Associations between diagnostic activity and measures of patient experience in primary care: A cross-sectional ecological study of English general practices

29 Sep 2017

Background: Lower use of endoscopies and urgent referrals for suspected cancer has been linked to poorer outcomes for cancer patients; it is important to examine potential predictors of variable use. Aim: To examine associations between general practice measures of patient experience and practice use of endoscopies or urgent referrals for suspected cancer. Design and Setting: Cross-sectional ecological analysis; English general practices Method: We used data from the General Practice Patient Survey and the Cancer Services Public Health Profiles.
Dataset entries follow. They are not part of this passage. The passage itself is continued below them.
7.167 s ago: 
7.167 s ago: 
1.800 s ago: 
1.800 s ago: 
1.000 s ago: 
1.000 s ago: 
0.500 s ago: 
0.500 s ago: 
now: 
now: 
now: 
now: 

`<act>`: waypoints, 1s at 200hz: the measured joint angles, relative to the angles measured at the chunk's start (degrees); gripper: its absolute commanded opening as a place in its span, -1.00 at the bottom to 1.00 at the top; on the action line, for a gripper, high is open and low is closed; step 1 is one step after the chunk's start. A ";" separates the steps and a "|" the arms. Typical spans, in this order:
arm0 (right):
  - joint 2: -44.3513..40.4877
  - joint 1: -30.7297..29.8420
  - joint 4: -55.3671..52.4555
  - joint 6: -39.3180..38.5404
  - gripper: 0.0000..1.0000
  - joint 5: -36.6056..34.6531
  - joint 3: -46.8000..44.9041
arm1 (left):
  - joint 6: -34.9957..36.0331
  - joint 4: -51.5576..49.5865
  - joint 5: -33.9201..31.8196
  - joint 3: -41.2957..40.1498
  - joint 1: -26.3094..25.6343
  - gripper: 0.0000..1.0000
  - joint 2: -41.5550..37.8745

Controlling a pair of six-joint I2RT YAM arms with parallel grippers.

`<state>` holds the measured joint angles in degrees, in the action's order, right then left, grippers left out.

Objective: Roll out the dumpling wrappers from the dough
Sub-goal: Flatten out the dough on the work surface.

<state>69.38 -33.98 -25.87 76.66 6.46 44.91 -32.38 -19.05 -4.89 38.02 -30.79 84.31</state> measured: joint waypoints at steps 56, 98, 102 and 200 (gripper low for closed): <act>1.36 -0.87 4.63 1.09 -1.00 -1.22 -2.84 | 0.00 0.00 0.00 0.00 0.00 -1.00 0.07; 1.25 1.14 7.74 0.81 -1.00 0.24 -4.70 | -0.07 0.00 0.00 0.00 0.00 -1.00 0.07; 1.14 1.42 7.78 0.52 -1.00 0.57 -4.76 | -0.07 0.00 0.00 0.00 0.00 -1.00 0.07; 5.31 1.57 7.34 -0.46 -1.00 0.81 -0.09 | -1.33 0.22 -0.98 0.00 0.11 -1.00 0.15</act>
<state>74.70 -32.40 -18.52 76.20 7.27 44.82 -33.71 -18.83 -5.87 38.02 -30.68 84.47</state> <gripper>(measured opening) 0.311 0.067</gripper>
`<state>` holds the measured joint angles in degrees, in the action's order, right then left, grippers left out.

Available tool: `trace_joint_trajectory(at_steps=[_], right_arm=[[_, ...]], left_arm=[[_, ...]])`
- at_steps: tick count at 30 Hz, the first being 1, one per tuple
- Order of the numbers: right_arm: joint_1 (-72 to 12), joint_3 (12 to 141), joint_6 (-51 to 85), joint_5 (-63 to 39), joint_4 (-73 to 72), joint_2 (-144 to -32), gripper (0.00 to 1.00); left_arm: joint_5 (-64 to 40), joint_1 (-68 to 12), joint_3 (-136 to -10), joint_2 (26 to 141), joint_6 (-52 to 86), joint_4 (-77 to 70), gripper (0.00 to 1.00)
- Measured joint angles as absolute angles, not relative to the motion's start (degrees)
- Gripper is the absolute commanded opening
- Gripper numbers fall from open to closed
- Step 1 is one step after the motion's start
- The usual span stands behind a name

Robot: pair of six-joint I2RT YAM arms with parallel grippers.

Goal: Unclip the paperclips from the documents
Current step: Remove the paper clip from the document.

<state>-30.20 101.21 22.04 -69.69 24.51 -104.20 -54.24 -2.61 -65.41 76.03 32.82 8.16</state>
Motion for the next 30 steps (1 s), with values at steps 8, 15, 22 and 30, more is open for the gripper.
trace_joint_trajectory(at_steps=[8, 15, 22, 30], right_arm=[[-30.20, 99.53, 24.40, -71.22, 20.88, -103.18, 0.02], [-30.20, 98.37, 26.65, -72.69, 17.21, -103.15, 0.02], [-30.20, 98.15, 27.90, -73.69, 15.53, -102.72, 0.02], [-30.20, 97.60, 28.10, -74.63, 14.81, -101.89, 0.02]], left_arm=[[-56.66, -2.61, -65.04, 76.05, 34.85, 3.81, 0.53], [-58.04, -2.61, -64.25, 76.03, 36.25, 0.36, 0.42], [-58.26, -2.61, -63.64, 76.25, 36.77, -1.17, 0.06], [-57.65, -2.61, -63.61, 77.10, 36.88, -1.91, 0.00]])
After adjustment for practice population characteristics, we examined practice-level associations between use of endoscopy and urgent referrals for suspected cancer, and ability to book an appointment (used as proxy for ease of access), ability to see a preferred doctor (used as proxy for relational continuity), and doctor/nurse communication skills. Results: Taking into account practice scores for ability to book an appointment, practices rated higher for our proxy measure of relational continuity used urgent referrals and endoscopies less often (e.g. 30% lower urgent referral and a 15% lower gastroscopy rates between practices in the 90th/10th centiles, respectively). In contrast, practices rated higher for doctor communication skills used urgent referrals and endoscopies more often (e.g. 26% higher urgent referral and 17% higher gastroscopy rates, between practices in the 90th/10th centiles, respectively). Cancer patients of practices rated higher for doctor communication skills were less likely to be diagnosed as emergencies (1.7% lower between practices in the 90th compared to the 10th centile). Conclusions: Practices where patients rate doctor communication highly were more likely to investigate and refer patients urgently but, in contrast, practices where patients could see their preferred doctor more readily were less likely to do so. We discuss the possible implications of these findings for clinical practice.